The challenge Nigeria now faces is that its $1 trillion GDP target demands growth rates — some estimates suggest roughly 17 per cent annually to reach the target by 2030 — that are far higher than the 3.85 per cent recorded in 2025.
Banks are a necessary but not sufficient condition for that kind of acceleration. Complementary reforms in power, logistics, trade facilitation, and the investment climate remain indispensable.
Governance and loan quality discipline must keep pace with balance sheet expansion. History is instructive here: the last major recapitalisation exercise eventually gave way to a banking crisis in 2009, when the enlarged loan books of consolidated banks were found to contain massive concentrations of poorly underwritten margin loans.
The CBN must maintain rigorous supervision and ensure that the exuberance of larger capital does not translate into reckless lending that recreates systemic vulnerability.
Finally, financial inclusion must be deliberately built into the growth strategy. The domestic capital raising demonstrated that Nigerian investors — with 72.55 per cent of N4.65 trillion sourced locally — are prepared to back the banking sector’s expansion. That same retail investor base should, through expanded and more affordable credit, be the beneficiary of what recapitalised banks can offer.
Conclusion
The successful conclusion of the CBN’s banking sector recapitalisation is an achievement of genuine national significance.

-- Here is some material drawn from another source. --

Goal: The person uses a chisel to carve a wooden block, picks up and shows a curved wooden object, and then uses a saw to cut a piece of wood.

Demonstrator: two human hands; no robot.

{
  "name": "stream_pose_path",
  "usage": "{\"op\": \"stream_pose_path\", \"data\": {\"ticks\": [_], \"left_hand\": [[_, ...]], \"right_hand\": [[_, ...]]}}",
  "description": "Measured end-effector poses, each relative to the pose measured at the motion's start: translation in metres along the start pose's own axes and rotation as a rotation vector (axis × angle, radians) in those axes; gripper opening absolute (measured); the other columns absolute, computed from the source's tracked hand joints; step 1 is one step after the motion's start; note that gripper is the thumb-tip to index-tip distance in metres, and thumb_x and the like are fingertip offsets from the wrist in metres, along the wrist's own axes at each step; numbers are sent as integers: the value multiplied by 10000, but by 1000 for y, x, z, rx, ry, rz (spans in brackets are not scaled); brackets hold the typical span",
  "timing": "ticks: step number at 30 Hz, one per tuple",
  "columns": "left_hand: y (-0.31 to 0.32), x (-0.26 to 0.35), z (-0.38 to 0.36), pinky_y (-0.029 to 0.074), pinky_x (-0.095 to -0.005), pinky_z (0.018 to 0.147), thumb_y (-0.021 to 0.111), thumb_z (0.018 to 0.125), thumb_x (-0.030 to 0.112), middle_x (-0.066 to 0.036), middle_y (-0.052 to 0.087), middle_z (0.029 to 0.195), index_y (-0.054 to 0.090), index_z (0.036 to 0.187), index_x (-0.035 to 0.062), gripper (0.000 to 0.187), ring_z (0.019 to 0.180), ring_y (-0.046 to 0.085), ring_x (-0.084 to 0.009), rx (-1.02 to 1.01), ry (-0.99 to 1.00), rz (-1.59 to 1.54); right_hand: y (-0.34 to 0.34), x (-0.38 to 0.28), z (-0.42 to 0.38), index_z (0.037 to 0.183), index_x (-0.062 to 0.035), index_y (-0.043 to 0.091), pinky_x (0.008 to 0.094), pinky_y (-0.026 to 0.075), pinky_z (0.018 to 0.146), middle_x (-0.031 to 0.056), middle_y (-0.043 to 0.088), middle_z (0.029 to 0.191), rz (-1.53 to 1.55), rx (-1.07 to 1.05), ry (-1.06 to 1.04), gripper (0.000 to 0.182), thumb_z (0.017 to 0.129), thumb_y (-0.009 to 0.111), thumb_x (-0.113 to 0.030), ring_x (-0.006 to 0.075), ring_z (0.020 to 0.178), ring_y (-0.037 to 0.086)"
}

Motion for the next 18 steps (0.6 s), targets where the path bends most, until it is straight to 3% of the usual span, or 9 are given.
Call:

In raising N4.65 trillion in fresh equity over 24 months — an exercise more than ten times larger in real terms than the last consolidation round — Nigeria’s banking sector has demonstrated the capacity for structural transformation that analysts once doubted.
Thirty-three financial institutions now hold capital buffers that exceed global standards, sit on lending ceilings commensurate with an ambitious economy, and carry the credibility of a reform executed without systemic disruption.
For the $1 trillion economy ambition to be more than a rhetorical aspiration, it requires institutions capable of financing it. It requires banks large enough to fund the construction of refineries, building of railways, equipment of hospitals, and development of technology parks across the country.
It requires a financial system resilient enough to remain a source of credit rather than a source of contagion when global headwinds arrive.
The recapitalisation exercise has not yet delivered that economy. What it has done — and this is no small thing — is build the bedrock on which it can be constructed.
The foundation is now in place. Whether the edifice rises to its full potential will depend on the quality of governance, the courage of monetary policy, and the discipline with which Nigeria’s newly strengthened banks deploy the capital entrusted to them.